What if the response variable is probability (pass rate)?

** ✖ Test pass / fail (1,0) = β0 + β1 × Study time ** The right-hand side is clearly not an expression that takes only 1 or 0 values.

** ✖ Test pass rate = β0 + β1 × Study time ** However, this is still insufficient. The pass rate should range from 0 to 1, but not on the right side.

Therefore!! Introduce a ** link function (logit function) ** that will be the savior.

** log (p / 1-p) = β0 + β1 × Study time ** If this is made into the form of p = 〇,

** p = 1 / {1 + exp (-(β0 + β1 × study time))} ** By using this formula, the right side will take a range of 0 to 1.

The goal is to optimize ** parameters β0 and β1 of this equation.

データ

How do you define "optimal"?

Consider the ** likelihood function **. The predicted value of the nth person is

Tn ... Correct label (0 or 1)
Yn… ** p = 1 / {1 + exp (β0 + β1 × study time)} ** Output value of the nth person The purpose is ** maximization ** of this formula.

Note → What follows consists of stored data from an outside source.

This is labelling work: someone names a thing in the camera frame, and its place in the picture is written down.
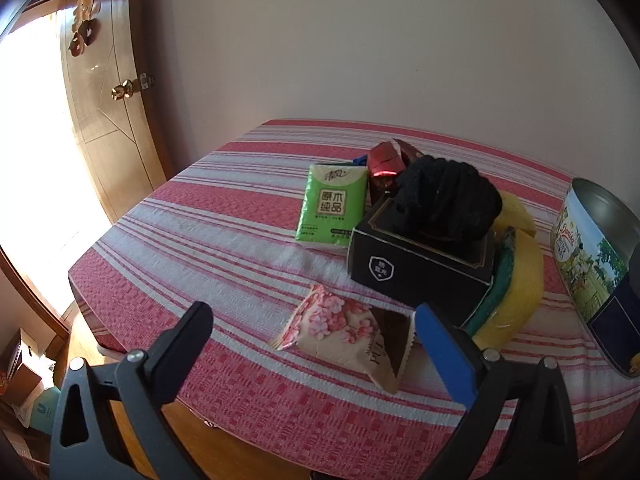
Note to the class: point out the red white striped tablecloth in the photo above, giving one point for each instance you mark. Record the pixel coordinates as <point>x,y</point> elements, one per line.
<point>225,240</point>

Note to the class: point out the brass door knob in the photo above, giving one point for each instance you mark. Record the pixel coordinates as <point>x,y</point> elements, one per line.
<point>122,90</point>

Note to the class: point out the smooth yellow sponge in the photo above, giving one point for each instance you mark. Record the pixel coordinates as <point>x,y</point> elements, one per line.
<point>517,212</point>

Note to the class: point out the black knit glove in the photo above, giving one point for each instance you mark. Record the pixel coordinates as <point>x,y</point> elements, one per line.
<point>450,195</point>

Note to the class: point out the green tissue pack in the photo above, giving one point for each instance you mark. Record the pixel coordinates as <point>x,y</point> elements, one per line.
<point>327,205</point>

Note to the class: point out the green yellow scouring sponge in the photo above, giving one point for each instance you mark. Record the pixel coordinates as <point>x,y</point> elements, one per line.
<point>525,285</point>

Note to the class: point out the metal door latch plate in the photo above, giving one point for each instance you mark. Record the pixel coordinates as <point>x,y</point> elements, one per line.
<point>147,80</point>

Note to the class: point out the pink floral snack packet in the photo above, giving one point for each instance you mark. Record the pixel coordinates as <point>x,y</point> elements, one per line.
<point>335,330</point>

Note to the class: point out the wooden flower door decoration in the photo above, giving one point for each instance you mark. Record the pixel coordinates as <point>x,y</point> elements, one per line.
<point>82,25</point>

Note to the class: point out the small blue item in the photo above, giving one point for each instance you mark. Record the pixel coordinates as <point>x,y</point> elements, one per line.
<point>360,161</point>

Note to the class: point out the teal bag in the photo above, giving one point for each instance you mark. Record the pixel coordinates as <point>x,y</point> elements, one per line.
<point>45,410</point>

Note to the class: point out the red foil packet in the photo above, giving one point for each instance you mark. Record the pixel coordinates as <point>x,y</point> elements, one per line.
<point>384,160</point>

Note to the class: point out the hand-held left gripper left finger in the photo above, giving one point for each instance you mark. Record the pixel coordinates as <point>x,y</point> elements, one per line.
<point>180,345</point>

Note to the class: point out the wooden desk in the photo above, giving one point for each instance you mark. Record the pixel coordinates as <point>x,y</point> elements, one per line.
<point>240,450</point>

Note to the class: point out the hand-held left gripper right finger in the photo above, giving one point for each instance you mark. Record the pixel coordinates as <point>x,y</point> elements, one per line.
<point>445,355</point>

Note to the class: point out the black cardboard box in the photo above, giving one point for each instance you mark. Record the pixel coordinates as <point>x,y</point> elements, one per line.
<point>415,270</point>

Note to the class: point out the round metal tin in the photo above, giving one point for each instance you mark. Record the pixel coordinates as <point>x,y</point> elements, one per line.
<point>590,260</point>

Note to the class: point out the wooden door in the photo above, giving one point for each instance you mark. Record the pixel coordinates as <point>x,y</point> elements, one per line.
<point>110,125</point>

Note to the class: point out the wooden door frame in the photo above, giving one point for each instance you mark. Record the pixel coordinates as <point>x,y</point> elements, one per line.
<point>35,300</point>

However, multiplication is complicated to calculate, and when trying to calculate ** probability synergies **, the value approaches 0 infinitely. ** (Underflow) **.

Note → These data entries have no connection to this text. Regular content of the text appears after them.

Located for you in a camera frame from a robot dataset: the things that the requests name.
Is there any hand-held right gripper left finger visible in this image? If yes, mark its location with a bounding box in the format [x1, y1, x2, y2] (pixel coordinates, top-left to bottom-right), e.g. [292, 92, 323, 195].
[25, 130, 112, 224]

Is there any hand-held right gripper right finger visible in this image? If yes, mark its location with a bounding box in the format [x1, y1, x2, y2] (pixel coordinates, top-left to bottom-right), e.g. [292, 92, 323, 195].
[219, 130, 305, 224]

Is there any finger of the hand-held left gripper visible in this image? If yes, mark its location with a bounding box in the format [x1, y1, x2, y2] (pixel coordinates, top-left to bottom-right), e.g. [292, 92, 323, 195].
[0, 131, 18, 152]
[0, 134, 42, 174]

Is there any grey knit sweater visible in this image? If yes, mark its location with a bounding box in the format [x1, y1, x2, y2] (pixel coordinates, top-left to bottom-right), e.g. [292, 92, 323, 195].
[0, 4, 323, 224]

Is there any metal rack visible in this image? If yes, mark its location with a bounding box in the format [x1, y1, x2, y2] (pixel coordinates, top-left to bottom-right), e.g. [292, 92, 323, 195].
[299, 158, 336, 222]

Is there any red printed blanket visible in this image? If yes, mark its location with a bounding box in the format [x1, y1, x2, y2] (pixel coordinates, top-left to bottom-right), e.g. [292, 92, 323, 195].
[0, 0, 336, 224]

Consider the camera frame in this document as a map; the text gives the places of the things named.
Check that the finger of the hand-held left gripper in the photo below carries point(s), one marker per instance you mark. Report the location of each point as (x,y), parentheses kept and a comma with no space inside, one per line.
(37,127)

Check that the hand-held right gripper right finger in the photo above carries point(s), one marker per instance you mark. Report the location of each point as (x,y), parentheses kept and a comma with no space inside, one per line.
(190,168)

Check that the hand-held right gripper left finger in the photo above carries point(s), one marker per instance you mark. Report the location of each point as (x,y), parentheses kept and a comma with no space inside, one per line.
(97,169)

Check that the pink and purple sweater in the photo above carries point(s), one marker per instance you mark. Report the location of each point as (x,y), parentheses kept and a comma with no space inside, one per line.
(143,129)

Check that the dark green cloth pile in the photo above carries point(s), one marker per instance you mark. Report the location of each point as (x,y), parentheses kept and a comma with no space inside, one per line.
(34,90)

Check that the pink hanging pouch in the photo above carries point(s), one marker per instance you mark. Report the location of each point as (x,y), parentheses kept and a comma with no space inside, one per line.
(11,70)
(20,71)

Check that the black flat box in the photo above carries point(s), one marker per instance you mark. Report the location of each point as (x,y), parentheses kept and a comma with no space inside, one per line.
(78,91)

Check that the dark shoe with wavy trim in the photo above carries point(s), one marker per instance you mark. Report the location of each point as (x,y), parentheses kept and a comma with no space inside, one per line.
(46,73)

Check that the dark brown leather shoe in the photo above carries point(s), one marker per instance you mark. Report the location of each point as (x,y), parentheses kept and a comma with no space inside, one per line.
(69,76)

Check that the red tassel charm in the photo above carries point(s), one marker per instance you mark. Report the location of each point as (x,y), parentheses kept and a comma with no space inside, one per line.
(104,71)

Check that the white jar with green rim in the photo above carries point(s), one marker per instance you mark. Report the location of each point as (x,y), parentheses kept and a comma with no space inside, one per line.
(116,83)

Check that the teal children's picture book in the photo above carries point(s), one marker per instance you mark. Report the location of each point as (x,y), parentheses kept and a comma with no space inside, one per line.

【solution】 ① Eliminate multiplication by taking ** logarithm **. (Can be added) (2) By adding ** minus **, you can execute the ** gradient descent method **. (Because the gradient descent method is suitable for finding the minimum value) データ

The above equation is called the ** cross entropy error function **.

The optimum value of the parameter is obtained by differentiating ** β0 and β1 ** using this function ** gradient descent method **!

Experiment

** This time I would like to analyze using the dataset of the sklearn library. ** **

import numpy as np
import pandas as pd
from sklearn.datasets import load_iris

iris=load_iris()
df=pd.DataFrame(iris.data,columns=iris.feature_names)
df["target"]=iris.target

X=iris.data[50:,2].reshape(-1,1) #target 0~1 out of 2,Get only 2.
y=iris.target[50:]


from sklearn.linear_model import LogisticRegression
from sklearn.preprocessing import StandardScaler
from sklearn.model_selection import train_test_split


scaler=StandardScaler()#Standardization
X_scaled=scaler.fit_transform(X)

X_train,X_test,y_train,y_test=train_test_split(X_scaled,y,random_state=0)

log_reg=LogisticRegression().fit(X_train,y_train)

print(model.coef_) #Regression variable display
print(model.intercept_) #Intercept of regression line

print(log_reg.score(X_train,y_train)) #Output the coefficient of determination.
print(log_reg.score(X_test,y_test)) #Output the coefficient of determination.